Encore une fois, les discours haineux et polarisants du BJP exacerbent les conflits. Cette stratégie a été grandement utilisée lors de la campagne du Parti en vue des élections qui ont eu lieu à Delhi le 11 février. Or elle n’a pas fonctionné : le BJP a perdu les élections locales à Delhi.

Une des principales craintes des opposants à la CAA est que cette loi confère au gouvernement central le pouvoir de définir les critères de la citoyenneté indienne et de créer un précédent pour toutes lois qui viseraient à exclure les musulmans du pays. La déconnexion entre l’État et la religion en Inde, défendue par la Constitution, a permis une cohabitation intercommunautaire relativement pacifique dans un pays où la diversité religieuse, linguistique et culturelle est l’une des plus importantes au monde.

Alors que les violences font rage depuis déjà plusieurs semaines en Inde, c’est le passage du président Donald Trump dans la capitale qui a attiré toute l’attention. La création de centres de détention et la violence de l’État contre les manifestants n’ont pas suffi à alerter la communauté internationale.

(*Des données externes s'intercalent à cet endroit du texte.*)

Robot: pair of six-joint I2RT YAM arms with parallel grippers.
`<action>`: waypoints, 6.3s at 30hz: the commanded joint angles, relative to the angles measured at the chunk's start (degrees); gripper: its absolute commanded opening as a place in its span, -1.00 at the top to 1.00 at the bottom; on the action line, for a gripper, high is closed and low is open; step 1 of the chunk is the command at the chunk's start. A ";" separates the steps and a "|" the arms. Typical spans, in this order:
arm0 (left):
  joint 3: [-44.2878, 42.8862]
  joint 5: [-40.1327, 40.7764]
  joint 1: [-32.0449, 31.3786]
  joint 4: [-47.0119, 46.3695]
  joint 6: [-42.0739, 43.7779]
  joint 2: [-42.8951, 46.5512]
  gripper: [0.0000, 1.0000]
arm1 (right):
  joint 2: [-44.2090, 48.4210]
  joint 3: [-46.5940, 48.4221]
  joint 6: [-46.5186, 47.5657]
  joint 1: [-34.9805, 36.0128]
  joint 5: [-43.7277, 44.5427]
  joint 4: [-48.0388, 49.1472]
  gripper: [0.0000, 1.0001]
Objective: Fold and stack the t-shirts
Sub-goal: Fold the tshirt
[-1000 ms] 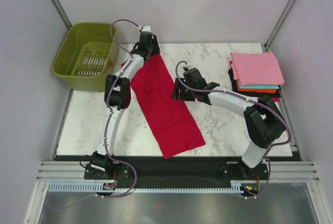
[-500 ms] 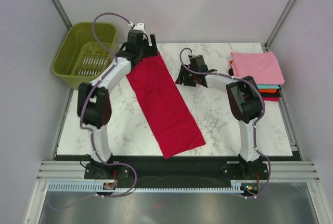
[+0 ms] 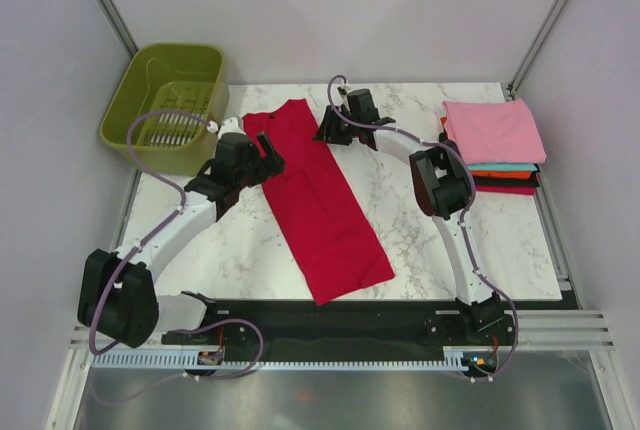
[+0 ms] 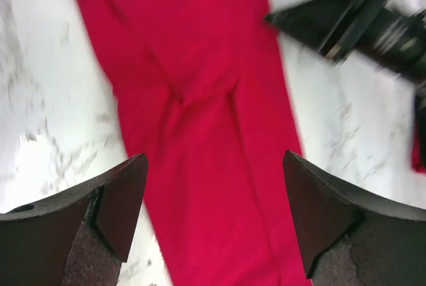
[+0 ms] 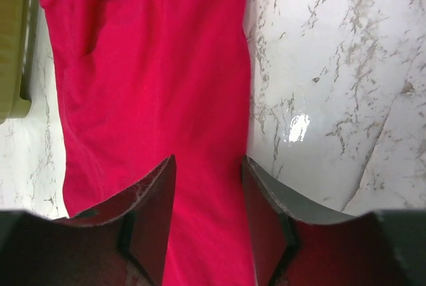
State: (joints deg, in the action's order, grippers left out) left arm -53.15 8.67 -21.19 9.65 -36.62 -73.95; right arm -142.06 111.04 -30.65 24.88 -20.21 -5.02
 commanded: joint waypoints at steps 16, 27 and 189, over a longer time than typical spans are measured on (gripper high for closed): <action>14.03 -0.75 -2.19 -9.47 -3.11 9.62 -0.81 | 2.04 -8.78 -5.02 -3.69 9.83 -0.89 1.00; 13.60 -13.23 -2.72 -16.06 -0.29 2.33 -0.81 | 12.60 -34.84 -18.74 -14.42 11.34 20.57 1.00; -5.86 -20.61 -2.01 -9.02 -3.72 -24.14 -0.13 | 43.61 -45.64 -5.55 -3.00 29.45 -7.56 0.26</action>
State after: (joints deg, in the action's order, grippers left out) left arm -64.86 -10.46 -22.76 9.82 -39.11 -100.27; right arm -101.78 69.04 -34.83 21.65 14.20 -16.45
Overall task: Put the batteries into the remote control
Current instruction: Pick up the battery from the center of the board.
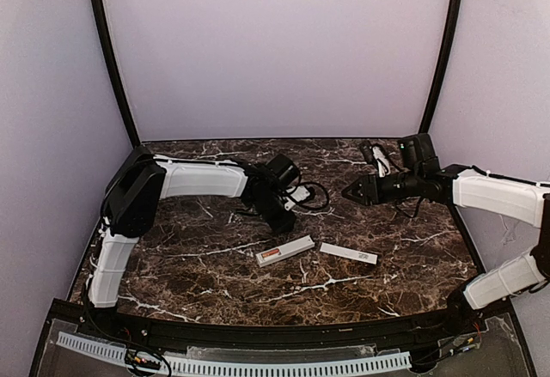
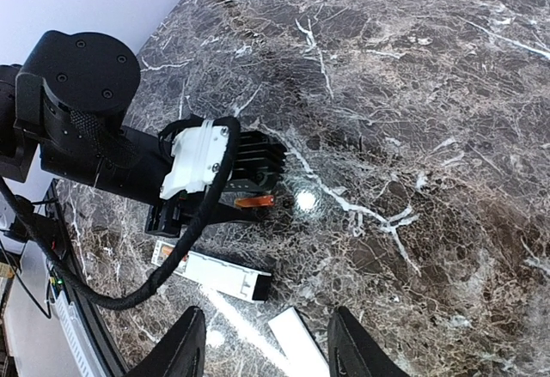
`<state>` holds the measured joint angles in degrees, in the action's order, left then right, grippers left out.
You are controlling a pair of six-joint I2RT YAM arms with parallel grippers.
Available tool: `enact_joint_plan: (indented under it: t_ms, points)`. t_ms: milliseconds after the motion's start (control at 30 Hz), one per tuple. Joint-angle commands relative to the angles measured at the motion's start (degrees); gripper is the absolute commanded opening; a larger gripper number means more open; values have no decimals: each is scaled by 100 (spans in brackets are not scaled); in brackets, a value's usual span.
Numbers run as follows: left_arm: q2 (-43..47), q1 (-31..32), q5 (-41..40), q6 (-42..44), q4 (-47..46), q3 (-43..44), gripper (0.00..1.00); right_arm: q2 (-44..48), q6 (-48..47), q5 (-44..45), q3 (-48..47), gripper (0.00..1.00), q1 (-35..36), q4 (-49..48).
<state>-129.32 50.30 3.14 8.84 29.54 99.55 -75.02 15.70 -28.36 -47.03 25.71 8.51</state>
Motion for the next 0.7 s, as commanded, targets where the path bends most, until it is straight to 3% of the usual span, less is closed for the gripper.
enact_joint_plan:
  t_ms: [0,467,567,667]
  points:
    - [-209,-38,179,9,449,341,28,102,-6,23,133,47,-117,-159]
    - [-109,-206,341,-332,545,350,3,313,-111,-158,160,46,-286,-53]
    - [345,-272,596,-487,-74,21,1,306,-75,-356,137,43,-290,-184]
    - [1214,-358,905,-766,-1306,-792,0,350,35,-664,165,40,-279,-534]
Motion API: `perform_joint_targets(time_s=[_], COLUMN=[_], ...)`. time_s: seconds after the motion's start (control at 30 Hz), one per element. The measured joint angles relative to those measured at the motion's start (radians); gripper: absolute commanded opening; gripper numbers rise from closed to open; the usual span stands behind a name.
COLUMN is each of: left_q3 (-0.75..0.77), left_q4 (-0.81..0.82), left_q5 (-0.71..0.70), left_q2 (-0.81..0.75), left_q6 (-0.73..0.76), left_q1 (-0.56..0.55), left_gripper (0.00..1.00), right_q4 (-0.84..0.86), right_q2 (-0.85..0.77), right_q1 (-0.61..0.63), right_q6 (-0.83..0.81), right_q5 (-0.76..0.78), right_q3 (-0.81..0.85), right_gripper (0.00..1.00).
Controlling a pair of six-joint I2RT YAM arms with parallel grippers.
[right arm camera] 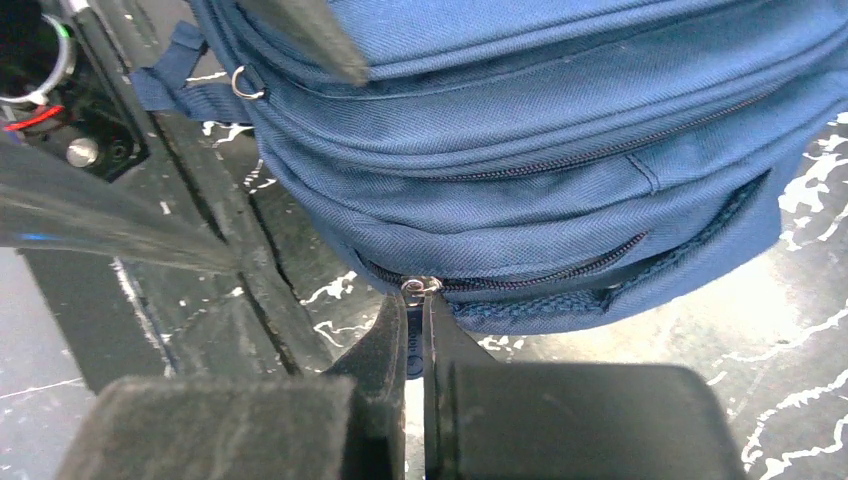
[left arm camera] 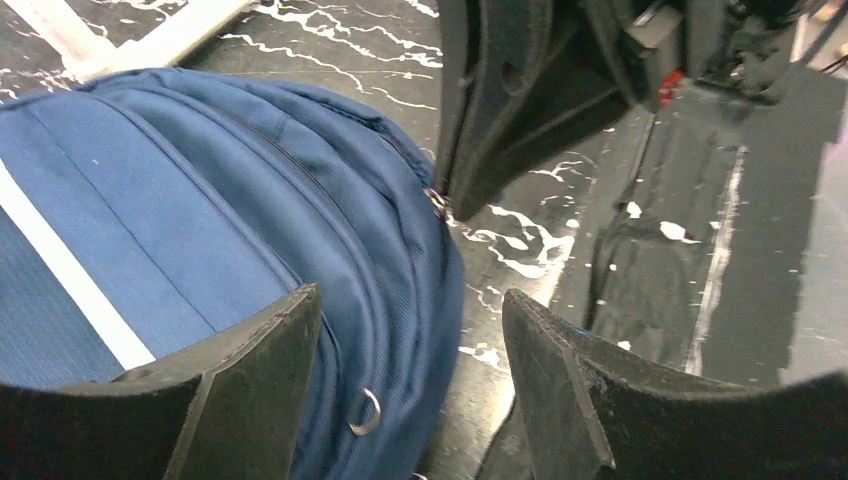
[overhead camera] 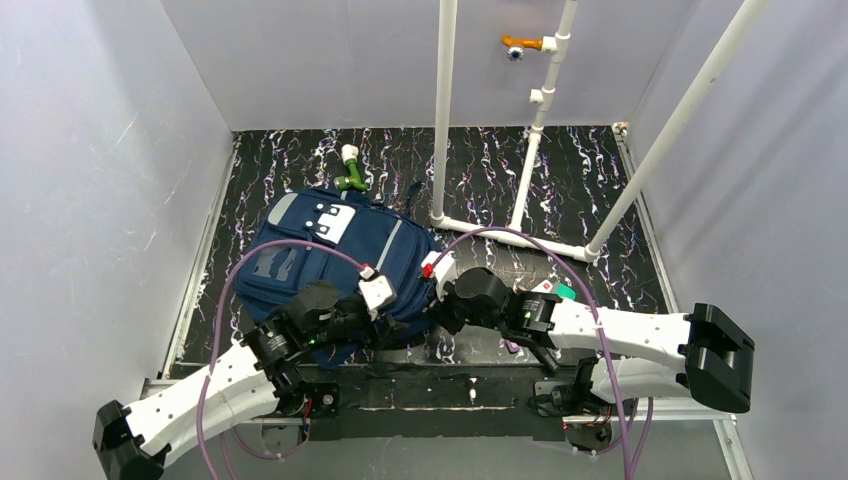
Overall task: Pack the student bag
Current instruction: Zip the student bag at the center of the board.
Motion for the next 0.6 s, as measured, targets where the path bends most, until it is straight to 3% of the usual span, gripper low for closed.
perform_joint_targets(time_s=[0.3, 0.37, 0.5, 0.6], left_q3=[0.034, 0.041, 0.042, 0.056], left_q4=[0.072, 0.081, 0.077, 0.049], left_q5=[-0.112, -0.145, -0.224, -0.268], left_q2=[0.191, 0.224, 0.237, 0.233], left_q6=[0.134, 0.151, 0.169, 0.166], left_q1=[-0.141, -0.170, -0.190, -0.201], left_gripper=[0.60, 0.49, 0.04, 0.00], right_q4=[-0.001, -0.005, -0.014, -0.018], right_q2=[0.000, 0.000, 0.000, 0.000], right_q1=[0.000, 0.000, -0.001, -0.002], right_q6=[0.061, 0.070, 0.069, 0.055], right_q5=[-0.101, -0.117, -0.131, -0.117], right_q3=[0.028, 0.038, 0.047, 0.058], right_gripper=[0.01, 0.01, 0.01, 0.01])
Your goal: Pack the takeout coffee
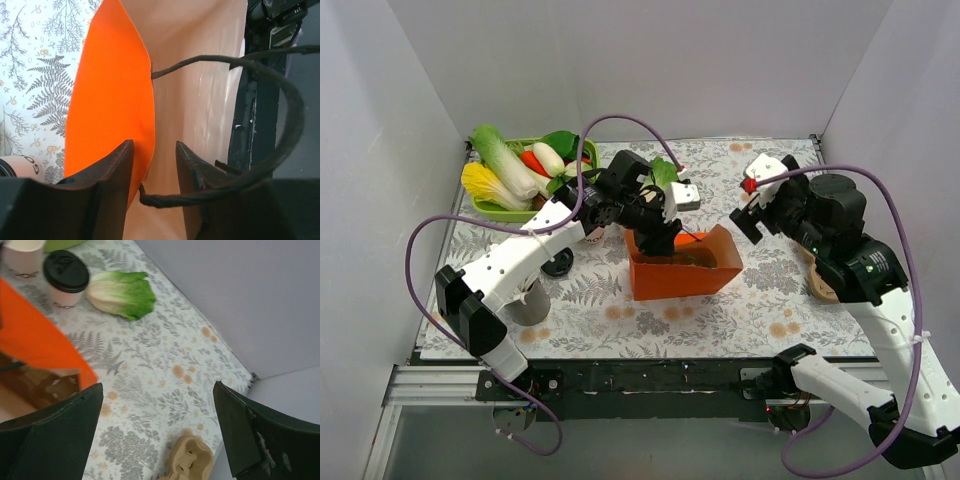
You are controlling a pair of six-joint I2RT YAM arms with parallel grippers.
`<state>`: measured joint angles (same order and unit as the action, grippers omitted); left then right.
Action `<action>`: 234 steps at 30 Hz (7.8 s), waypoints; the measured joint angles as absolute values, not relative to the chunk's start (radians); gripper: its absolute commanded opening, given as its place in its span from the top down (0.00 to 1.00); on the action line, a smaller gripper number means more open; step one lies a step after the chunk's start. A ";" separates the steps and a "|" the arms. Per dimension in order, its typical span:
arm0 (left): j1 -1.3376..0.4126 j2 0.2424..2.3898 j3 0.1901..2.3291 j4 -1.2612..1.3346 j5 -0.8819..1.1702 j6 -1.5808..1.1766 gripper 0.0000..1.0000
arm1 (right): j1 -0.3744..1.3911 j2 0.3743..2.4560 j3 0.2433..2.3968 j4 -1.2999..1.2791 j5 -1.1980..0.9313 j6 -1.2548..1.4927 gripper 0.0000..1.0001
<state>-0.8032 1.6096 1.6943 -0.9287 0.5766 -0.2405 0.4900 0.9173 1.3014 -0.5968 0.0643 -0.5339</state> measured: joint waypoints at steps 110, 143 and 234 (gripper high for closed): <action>-0.239 1.996 1.976 -0.976 0.679 0.101 0.02 | 0.216 1.253 1.346 -0.821 -0.612 -0.623 0.30; -0.379 2.072 1.857 -0.804 0.686 0.118 0.10 | 0.075 1.390 1.425 -0.732 -0.691 -0.524 0.20; -0.410 2.095 1.865 -0.806 0.715 0.101 0.44 | 0.072 1.331 1.435 -0.729 -0.766 -0.478 0.18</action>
<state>-0.4099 2.0949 1.8648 -0.8059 0.7147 0.1005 0.0723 1.3308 1.4345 -0.7288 -0.7662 -0.4778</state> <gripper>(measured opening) 0.769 0.822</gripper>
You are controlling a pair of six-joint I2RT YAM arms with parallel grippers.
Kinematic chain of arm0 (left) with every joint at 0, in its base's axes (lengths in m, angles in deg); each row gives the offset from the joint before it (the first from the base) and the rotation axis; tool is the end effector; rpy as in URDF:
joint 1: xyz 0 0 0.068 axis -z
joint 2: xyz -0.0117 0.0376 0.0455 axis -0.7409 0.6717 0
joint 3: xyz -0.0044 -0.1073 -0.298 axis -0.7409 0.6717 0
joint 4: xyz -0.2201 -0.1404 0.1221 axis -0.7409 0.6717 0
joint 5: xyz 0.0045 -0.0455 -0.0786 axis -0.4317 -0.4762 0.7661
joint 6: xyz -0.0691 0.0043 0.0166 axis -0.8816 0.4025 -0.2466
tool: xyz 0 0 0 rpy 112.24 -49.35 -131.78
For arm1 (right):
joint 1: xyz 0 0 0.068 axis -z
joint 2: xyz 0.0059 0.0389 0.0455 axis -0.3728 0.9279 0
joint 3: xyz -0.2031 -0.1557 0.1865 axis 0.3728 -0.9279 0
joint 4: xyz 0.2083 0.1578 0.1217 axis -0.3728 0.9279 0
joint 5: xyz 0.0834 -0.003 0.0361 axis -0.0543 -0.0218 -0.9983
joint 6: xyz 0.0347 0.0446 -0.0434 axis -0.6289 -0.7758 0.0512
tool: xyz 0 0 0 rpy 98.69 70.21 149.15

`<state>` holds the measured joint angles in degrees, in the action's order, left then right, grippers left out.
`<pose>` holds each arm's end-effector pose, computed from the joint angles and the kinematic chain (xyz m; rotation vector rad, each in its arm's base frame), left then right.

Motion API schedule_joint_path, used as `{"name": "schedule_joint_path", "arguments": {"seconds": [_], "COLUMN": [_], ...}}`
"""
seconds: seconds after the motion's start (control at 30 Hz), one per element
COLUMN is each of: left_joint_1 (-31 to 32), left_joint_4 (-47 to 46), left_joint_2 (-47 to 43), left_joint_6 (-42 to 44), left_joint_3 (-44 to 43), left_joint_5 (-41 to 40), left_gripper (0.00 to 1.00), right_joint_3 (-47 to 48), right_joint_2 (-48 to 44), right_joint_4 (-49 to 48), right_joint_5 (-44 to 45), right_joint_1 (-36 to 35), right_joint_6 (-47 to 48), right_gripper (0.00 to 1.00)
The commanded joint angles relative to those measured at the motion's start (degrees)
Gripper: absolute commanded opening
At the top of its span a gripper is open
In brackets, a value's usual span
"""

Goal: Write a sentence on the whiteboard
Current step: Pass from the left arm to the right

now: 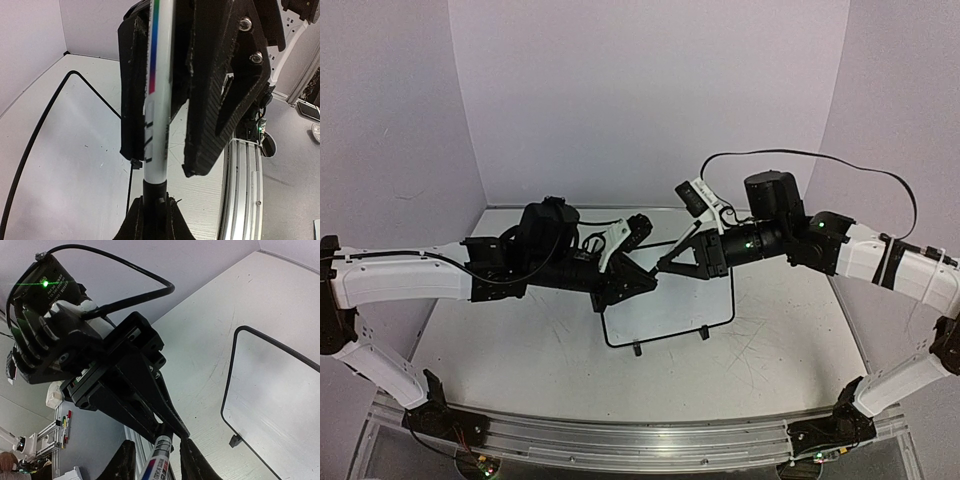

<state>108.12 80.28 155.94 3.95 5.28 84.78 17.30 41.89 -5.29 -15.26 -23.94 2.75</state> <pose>0.1693 -0.3322 0.3371 1.2541 1.6223 -0.9365 0.2131 0.2781 0.3780 -1.0847 1.8424 1.4216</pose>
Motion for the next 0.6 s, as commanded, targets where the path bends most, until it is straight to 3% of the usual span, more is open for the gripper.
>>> {"name": "schedule_joint_path", "arguments": {"seconds": [0.0, 0.57], "left_joint_1": [-0.1, -0.1], "left_joint_4": [0.0, 0.7], "left_joint_2": [-0.5, 0.6], "left_joint_6": [1.2, 0.8], "left_joint_3": [-2.9, -3.8], "left_joint_5": [-0.3, 0.3], "left_gripper": [0.0, 0.0], "right_joint_3": [-0.2, -0.2], "right_joint_2": [-2.3, -1.0], "right_joint_4": [-0.7, -0.9], "right_joint_5": [1.0, 0.2], "right_joint_1": [-0.1, -0.2], "right_joint_6": [0.4, 0.3], "right_gripper": [0.3, 0.13]}}
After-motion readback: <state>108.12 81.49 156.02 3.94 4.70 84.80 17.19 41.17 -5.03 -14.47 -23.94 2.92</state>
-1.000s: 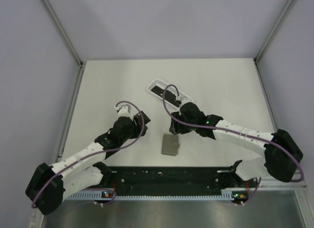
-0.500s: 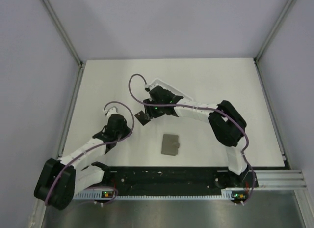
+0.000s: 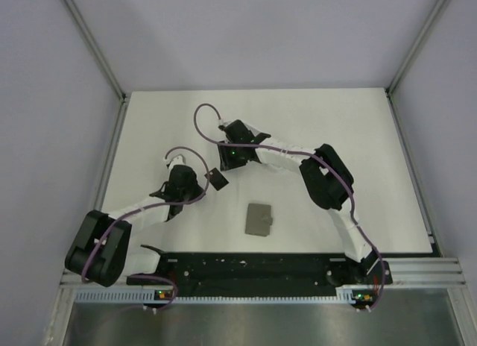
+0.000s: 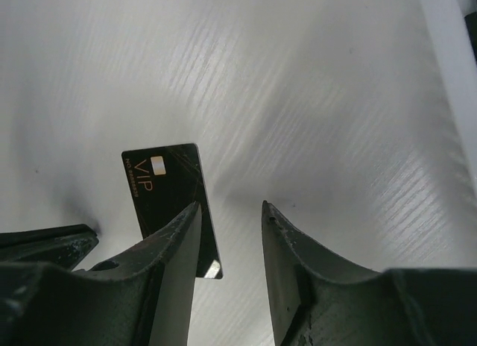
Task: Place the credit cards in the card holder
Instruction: Move the credit card to the corner of the board.
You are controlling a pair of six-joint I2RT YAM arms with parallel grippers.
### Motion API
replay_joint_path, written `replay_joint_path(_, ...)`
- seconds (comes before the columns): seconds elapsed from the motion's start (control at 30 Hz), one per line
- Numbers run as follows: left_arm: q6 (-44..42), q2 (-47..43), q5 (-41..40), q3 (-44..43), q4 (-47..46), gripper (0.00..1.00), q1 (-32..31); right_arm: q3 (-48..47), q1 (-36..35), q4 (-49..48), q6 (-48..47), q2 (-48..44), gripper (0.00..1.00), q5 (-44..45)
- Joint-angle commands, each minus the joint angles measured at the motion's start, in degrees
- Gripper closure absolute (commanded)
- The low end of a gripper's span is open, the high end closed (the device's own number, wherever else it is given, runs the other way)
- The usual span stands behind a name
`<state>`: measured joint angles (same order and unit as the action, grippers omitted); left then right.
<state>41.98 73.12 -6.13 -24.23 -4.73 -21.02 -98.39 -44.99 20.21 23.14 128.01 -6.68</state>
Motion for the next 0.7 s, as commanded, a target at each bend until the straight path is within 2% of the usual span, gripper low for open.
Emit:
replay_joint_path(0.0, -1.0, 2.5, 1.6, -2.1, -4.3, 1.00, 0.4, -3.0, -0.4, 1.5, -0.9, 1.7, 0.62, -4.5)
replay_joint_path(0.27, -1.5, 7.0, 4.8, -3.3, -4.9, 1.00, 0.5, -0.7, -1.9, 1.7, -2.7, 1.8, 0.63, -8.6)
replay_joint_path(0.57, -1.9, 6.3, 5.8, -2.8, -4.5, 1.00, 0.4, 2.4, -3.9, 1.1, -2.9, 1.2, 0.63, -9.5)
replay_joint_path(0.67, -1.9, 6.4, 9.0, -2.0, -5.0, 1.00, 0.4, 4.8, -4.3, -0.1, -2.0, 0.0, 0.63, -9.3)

Les mobilisations populaires dans ce pays de 1,3 milliard d’habitants permettent au moins de constater que les politiques du BJP n’ont pas imprégné l’ensemble de la société indienne. Plus encore, le refus pacifique de plusieurs habitants de montrer leurs papiers aux représentants de l’État illustre la solidarité entre les communautés en Inde. Ce mouvement concrétise la volonté des Indiens de préserver un nationalisme qui était jusqu’alors beaucoup plus inclusif.